There is no requirement for anyone else to sign on at that point. The US and the Soviets held an incredible number of nuclear weapons at the time, about 40,000. Both Guardian and Colossus were in nuclear-safe bunkers, other countries having nuclear weapons would be meaningless. Should any country try to attack, what would they do? Destroy random cities in the USSR and the US? To what end? Destroy launching sites? The UK had a few hundred weapons, many of them plane carried. France had a few, China a handful in the 60s (when the movie was filmed), none of that would be enough to destroy all nuclear launch sites.

Not to mention, try it, and your entire nation would become nuclear ash.

Both complexes were self-repairing, had self-contained power supplies, and so on.

I think this is a fair threat model. And both Colossus and Guardian seemed to always be one step ahead of "the humans". They were tied into communications world wide, monitored everything telecommunications and radio wise, knew all secret codes used for communication, and even the direct lines between the US and the Soviets were eventually tapped (on the machine's orders).

Should some nation make preparations for war against Colossus, it would surely be detected. And blamo, no more nation, with a stark warning to others.

Of course, there are always plot holes and unrealistic situations. However I find it holds together, as much as any movie does.

At the very least, it engenders conversation.

Both of these are better addressed in the books. It was an intentional choice to have no override and no maintenance access. And book 2, Colossus and the Crab, actually spends a bunch of time with Colossus testing the rationality of various humans.
> difficult for me to suspend disbelief

Were you able to suspend your disbelief when watching Idiocracy [1], either in the year of its release or in the subsequent decades? (^;

[1] https://en.wikipedia.org/wiki/Idiocracy

Idiocracy is a comedy and as such doesn't require as much suspension of disbelief.
I love the movie but you have a point and I can see how it could make it hard to buy into

Interestingly I typed this prompt into a LLM and it was interesting to see it's lists. I'm not going to list the answers I got here but I kept asking for more.

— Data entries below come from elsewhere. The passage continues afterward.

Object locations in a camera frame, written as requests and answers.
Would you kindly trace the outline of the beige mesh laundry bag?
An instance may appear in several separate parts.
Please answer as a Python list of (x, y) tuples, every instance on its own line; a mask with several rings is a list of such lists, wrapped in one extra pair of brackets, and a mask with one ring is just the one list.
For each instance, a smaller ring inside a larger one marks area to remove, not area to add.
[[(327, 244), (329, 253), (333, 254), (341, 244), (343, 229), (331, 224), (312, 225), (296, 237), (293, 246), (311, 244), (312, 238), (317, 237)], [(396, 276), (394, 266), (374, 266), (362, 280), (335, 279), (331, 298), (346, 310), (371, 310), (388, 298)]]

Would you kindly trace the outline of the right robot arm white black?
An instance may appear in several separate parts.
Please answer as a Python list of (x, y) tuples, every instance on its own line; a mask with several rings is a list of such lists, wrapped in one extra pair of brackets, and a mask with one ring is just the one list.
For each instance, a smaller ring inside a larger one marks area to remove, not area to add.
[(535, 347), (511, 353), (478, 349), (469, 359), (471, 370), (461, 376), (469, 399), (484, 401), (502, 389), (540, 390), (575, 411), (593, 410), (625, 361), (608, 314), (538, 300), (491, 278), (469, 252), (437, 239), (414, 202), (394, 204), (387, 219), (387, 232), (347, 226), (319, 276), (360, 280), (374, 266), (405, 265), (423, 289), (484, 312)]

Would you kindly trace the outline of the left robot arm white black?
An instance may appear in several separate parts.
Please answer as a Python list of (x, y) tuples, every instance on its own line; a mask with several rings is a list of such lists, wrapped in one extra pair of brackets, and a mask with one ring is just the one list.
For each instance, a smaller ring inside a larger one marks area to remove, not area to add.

> List 10 famous movies that have glaring plot holes or premises that make no sense. Example: In Star Wars, they have a planet destroying machine but don't just blow up the planet and instead wait to "clear the planet" before blowing up the moon (please, no arguments about reasons)

You are rational. There are plenty of moments where doing the rational thing would end the story.

You are not the president of the United States. That is Donald Trump.

Do you see how the plot is consistent?